Constitucionalmente,
el rey no tiene más voluntad que la del gobierno democráticamente elegido en
cada momento. Es el gobierno, que encarna la voluntad popular, quien tiene la
facultad de dirigir políticamente a la sociedad. Solamente el gobierno salido
de las urnas puede valorar la oportunidad o no de la presencia del rey en uno u
otro acto. Para garantizarlo, la Constitución establece en su artículo 56 la
nulidad de cualquier acto del rey que no cuente con el refrendo gubernamental.
Felipe VI parece
que no está contento con este sometimiento a los poderes democráticos electos.

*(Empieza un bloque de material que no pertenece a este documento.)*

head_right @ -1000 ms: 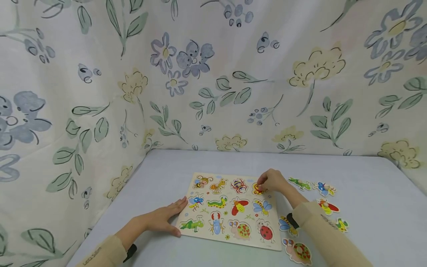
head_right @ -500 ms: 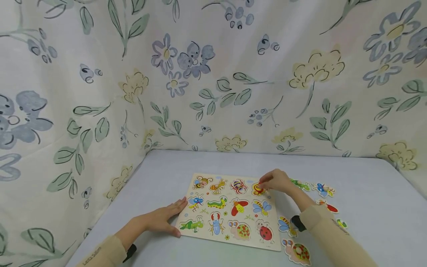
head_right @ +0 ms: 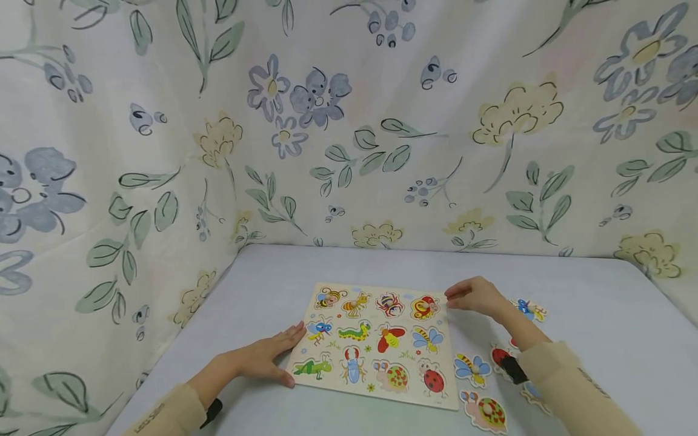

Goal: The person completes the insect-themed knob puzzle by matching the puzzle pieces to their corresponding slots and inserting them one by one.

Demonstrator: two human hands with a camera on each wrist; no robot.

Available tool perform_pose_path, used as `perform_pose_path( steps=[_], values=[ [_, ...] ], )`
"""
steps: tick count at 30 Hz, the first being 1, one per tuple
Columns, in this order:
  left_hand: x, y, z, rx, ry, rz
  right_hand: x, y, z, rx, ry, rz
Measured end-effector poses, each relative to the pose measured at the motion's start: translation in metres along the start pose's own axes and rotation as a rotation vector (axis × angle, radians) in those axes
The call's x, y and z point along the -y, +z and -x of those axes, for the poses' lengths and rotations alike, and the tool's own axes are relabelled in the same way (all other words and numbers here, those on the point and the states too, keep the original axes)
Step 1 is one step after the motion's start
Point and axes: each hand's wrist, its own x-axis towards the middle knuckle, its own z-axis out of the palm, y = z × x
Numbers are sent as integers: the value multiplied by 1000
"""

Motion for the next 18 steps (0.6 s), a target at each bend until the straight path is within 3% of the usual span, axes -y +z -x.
perform_pose_path(
  steps=[18],
  values=[
    [0,0,0,8,-13,9,-29,-33,17,-62,49,66]
  ],
)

Maniobra con descaro en apoyo de las tesis más conservadoras minando
deliberadamente la autoridad del Gobierno.
En una actuación
inédita en cualquier monarquía parlamentaria, el propio monarca ha azuzado a la
judicatura y la derecha política contra el Gobierno. Reivindica con ellos que
su papel está en Cataluña, apoyando a un poder judicial cada vez menos
imparcial en su lucha contra el independentismo. Así, nuevamente, quiere
imponer su posición política conservadora sobre las decisiones del Gobierno
progresista.
Es absurdo pensar
que nadie haya advertido al monarca de los peligros para su institución que
conlleva este desafío. Al confrontar al Gobierno, Felipe VI no sólo se echa en
manos de la España más reaccionaria, sino que rompe brutalmente con el papel
constitucional del rey. Si lo hace es porque está convencido de que ya se ha
roto la baraja. La única explicación lógica es que actúa pensando ya en una ruptura
constitucional en la que la izquierda plantee la solución republicana. Parece
creer que le conviene más recabar nuevamente los apoyos del Ejército, la
Iglesia, los jueces y la ultraderecha agresiva para imponer de nuevo la corona
en un escenario de conflicto. Así que se salta las reglas del juego.
Se equivoca. La
monarquía parlamentaria es un sistema democráticamente aceptable, pero sólo si
quien la ejerce se somete a los poderes democráticamente elegidos. Con su
soberbia, sus inclinaciones derechistas y sus ataques al Gobierno, Felipe VI
está haciendo más que nadie para acabar con la monarquía. Tal vez sea un
irresponsable o tal vez simplemente añore el exilio.